Rehdr drops the piece of crate he’s been holding, runs forward and grabs Ava. The two of them crawl to the opening to the passage and drop down into it.

The pale-faced man opens the door and runs, calling for help.

The blue-faced man struggles out of his cloak, picks up his knife again and advances on Kjat. 

The room smells of smoke from the cloak and his singed underwraps, and his face is streaked with sweat. Parts of his tiara are melted and misshapen. 

He moves his head jerkily to the right and left, the way a hunting bird might to get a good look, and he holds his knife in an overhanded grip, thumb on the pommel and the blade down close to his forearm. 

He clacks his teeth at her and snarls.

Kjat pulls more aether out of the walls, but before she can do anything with it he leaps at her. He pins her up against the wall, and his jeweled, expensive knife is close to her cheek. Her knife hand is pinned, and he is stronger than he looks. Bursts of pain shoot up her left side as he knees here there, where the bandage has come loose.

Despite her, he pushes his blade against her cheek, and the edge of it slices her, shallowly, from the top of her lip up over her cheekbone.

They struggle, neither of them gaining ground. 

Kjat can feel and taste her own blood slipping into her mouth. She brings her knee up into the man’s groin, hard, and pushes him back away from her. He crouches and whistles strangely, and then leaps again, but as he does she brings her knife up and slides it smoothly into his rib cage. 

It goes deep. 

The man’s eyes go wide and he falls on top of her, gasping and clutching at his chest. Blood boils up through his mouth, flecked with air bubbles, and he makes a terrible moan before she pushes him off. He falls to the floor, his legs dangling half into the opening of the secret corridor and twitching erratically.

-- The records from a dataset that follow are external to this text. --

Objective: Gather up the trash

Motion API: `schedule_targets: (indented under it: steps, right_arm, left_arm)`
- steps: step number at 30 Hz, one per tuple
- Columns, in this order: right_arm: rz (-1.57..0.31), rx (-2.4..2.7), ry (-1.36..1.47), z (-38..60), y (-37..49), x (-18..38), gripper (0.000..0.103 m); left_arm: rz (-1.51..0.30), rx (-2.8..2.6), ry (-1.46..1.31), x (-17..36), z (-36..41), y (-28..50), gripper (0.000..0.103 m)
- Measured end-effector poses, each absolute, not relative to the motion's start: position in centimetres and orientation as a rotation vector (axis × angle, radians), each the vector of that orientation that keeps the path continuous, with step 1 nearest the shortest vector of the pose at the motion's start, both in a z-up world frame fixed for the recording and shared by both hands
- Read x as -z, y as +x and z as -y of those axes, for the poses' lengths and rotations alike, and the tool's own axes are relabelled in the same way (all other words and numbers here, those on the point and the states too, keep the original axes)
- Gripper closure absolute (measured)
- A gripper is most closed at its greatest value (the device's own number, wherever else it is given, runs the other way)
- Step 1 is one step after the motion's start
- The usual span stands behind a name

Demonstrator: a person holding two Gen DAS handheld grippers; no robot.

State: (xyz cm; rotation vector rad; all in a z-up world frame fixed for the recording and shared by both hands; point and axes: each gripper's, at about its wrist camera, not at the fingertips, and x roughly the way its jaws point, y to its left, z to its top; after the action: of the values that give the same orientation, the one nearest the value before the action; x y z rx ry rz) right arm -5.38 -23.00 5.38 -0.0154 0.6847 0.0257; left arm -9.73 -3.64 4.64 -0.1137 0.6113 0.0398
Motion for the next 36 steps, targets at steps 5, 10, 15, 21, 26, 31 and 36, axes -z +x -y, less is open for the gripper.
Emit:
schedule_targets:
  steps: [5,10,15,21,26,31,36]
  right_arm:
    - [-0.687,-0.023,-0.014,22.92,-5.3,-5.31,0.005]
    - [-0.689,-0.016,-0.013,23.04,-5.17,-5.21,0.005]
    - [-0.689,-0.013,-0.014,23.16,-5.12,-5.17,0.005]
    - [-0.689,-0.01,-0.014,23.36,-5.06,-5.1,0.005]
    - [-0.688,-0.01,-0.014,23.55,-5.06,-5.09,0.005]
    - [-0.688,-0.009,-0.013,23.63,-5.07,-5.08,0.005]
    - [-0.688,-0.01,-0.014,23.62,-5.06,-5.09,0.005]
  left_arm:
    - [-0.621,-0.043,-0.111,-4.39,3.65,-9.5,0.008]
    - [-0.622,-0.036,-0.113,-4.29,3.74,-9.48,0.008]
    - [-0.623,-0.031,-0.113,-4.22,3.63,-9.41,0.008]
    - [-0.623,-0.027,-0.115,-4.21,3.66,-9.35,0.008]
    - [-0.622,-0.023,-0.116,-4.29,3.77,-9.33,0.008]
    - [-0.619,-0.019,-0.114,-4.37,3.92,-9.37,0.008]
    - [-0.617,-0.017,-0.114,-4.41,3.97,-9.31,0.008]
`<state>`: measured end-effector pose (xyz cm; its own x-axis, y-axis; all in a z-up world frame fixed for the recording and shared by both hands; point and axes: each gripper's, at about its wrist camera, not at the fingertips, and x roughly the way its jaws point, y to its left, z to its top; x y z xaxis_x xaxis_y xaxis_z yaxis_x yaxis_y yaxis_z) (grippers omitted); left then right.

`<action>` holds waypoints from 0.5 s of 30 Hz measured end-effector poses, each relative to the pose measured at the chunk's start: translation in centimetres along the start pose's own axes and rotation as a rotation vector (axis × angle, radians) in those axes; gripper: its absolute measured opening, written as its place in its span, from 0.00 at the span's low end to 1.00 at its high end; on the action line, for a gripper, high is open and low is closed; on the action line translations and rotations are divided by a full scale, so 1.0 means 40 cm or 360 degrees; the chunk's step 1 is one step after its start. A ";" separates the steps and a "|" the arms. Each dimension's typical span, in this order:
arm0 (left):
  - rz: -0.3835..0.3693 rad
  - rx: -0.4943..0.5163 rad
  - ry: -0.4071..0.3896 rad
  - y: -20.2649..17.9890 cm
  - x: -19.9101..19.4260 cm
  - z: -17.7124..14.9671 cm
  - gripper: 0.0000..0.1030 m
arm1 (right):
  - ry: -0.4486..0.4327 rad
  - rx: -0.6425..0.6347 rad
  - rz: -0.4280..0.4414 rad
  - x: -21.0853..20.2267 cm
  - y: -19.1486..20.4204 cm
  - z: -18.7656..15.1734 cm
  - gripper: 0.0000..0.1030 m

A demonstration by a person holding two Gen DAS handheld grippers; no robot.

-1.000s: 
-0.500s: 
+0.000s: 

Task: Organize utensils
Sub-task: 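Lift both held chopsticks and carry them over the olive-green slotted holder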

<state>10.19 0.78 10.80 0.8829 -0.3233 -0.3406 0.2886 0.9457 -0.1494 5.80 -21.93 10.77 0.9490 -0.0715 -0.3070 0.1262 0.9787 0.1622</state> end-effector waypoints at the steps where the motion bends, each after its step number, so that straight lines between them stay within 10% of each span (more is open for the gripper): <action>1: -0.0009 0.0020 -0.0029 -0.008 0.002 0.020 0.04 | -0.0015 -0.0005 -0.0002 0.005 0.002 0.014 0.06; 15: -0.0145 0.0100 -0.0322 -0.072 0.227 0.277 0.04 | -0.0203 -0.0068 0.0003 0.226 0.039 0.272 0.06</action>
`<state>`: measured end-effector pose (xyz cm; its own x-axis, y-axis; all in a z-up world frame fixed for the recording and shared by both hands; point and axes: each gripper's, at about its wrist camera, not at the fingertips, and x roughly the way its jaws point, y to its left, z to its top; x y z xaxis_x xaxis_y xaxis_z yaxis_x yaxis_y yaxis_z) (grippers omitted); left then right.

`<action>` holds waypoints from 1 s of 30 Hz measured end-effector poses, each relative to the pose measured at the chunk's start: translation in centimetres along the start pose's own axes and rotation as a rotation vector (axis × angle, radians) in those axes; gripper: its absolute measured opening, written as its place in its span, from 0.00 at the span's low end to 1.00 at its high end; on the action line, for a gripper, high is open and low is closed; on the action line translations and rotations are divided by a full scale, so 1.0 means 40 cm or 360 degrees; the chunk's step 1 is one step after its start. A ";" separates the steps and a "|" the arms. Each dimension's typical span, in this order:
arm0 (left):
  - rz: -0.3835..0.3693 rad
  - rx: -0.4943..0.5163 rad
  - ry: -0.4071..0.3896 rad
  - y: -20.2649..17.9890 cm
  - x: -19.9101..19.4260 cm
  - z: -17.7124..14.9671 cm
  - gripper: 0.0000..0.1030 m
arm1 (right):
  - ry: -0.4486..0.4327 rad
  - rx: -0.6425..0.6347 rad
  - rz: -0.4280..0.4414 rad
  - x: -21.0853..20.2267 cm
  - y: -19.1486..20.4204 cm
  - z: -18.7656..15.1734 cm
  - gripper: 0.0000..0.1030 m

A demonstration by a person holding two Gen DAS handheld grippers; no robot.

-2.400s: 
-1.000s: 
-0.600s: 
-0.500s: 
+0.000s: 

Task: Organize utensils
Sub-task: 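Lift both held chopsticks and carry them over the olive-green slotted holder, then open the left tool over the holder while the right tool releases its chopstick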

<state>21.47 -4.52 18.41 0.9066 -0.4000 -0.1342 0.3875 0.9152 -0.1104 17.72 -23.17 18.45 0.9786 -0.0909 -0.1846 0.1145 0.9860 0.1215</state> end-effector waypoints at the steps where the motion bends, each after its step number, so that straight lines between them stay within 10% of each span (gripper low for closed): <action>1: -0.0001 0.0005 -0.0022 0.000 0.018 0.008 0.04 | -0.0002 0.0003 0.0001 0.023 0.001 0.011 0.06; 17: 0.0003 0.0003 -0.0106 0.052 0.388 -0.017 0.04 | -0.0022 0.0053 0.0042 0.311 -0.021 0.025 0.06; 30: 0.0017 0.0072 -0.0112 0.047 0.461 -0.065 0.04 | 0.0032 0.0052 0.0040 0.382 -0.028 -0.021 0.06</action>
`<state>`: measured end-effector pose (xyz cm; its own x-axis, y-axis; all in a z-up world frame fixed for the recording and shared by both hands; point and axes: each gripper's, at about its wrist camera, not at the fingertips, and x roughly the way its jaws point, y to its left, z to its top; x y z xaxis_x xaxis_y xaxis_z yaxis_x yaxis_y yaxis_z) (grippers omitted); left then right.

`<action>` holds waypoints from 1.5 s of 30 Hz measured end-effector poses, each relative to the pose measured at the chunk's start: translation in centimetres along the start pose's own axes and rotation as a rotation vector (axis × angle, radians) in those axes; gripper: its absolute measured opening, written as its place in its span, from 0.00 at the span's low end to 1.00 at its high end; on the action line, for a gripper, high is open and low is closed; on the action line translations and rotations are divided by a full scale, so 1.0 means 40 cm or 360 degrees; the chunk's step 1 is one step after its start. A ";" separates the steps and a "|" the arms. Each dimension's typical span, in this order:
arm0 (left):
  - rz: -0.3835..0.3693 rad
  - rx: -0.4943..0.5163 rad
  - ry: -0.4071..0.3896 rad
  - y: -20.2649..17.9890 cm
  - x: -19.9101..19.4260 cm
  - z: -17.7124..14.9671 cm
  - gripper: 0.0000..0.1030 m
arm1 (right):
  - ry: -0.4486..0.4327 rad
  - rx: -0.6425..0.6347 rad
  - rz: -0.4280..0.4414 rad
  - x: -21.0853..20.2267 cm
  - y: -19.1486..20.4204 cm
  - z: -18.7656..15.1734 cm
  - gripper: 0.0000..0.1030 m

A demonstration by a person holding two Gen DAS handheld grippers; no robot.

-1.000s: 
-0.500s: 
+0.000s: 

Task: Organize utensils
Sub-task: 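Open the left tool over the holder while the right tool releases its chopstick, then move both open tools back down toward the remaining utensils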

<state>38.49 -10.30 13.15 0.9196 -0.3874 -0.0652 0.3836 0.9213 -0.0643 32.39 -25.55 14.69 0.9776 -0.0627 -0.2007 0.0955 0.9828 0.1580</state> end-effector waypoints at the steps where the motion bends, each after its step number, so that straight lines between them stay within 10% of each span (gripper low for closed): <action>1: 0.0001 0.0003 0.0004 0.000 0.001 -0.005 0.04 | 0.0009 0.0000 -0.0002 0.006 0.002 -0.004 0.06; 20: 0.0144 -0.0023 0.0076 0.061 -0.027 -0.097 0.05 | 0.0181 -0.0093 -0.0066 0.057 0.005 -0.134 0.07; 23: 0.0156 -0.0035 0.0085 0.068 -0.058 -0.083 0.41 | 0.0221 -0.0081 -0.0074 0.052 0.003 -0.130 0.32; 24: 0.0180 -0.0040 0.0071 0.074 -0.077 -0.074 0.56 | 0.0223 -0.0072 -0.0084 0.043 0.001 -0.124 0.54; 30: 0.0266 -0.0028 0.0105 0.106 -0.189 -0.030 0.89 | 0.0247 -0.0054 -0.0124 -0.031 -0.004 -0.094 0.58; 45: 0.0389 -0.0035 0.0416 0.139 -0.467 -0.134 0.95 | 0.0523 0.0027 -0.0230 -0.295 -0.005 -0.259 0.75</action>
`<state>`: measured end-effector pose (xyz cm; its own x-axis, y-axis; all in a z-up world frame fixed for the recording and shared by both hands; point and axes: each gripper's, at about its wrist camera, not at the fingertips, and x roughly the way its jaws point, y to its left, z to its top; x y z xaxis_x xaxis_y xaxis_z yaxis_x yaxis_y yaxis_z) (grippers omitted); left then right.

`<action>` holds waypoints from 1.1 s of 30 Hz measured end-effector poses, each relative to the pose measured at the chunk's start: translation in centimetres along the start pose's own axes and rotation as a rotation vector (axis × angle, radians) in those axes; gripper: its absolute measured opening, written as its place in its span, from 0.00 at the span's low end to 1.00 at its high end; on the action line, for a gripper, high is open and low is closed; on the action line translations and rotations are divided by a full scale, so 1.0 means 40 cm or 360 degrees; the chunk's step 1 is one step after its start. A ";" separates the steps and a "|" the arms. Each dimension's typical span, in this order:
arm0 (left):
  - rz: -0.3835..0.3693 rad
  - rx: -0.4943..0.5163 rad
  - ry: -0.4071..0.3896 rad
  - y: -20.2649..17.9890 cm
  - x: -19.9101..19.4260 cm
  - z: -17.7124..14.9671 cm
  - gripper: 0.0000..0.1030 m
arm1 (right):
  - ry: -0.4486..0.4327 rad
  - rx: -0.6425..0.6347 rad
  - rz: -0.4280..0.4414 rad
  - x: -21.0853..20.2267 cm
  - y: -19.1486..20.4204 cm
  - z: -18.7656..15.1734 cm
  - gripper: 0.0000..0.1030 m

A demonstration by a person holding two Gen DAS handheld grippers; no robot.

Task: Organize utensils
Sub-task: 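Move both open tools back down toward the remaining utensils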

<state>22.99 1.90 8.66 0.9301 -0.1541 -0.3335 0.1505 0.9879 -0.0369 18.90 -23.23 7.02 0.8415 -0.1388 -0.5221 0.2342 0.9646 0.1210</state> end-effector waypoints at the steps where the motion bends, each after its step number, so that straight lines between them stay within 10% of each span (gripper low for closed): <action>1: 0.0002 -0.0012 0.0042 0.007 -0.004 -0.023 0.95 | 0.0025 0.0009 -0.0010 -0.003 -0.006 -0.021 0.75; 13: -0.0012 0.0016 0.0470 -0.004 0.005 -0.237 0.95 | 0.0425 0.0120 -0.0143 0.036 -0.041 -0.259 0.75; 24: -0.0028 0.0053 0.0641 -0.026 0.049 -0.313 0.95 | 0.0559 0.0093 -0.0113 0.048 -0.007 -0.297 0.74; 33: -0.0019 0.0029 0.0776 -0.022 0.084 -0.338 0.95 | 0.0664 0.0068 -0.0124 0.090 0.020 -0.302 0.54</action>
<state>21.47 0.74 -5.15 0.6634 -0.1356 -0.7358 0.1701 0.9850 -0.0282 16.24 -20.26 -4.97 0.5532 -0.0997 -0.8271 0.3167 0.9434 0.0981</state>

There’s noise beyond the main door, now; running, heavy feet, and shouting. 

Kjat lowers herself into the corridor and runs. She hears the door burst open in the room above, and the hiss and splat of magefire, and she throws herself against the floor of the passage as a hot tracer shoots down into the corridor and sweeps low over her. She runs, taking turns at random. She hears someone getting close behind her as she stumbles blindly, throwing open doors and running down passageways, through holds filled with boxes and boxes of cargo, through more drone pits, and even at one point through a room filled with hammocks and sleeping Talovians.

They’re still close behind.

Finally, she collapses against a porthole on a lower upperdeck and tries to catch her breath. Dawn is here, the sun is rising—she can see the light filtering in. A man with a tall orange topknot passes, staring at her strangely, but he says nothing. She lifts up the window seat here, ducks into it and slides down a ladder there that Croah had showed her, under the floor of some sort of art gallery, and through a door into another hallway and from there to a long, narrow chamber over the engines.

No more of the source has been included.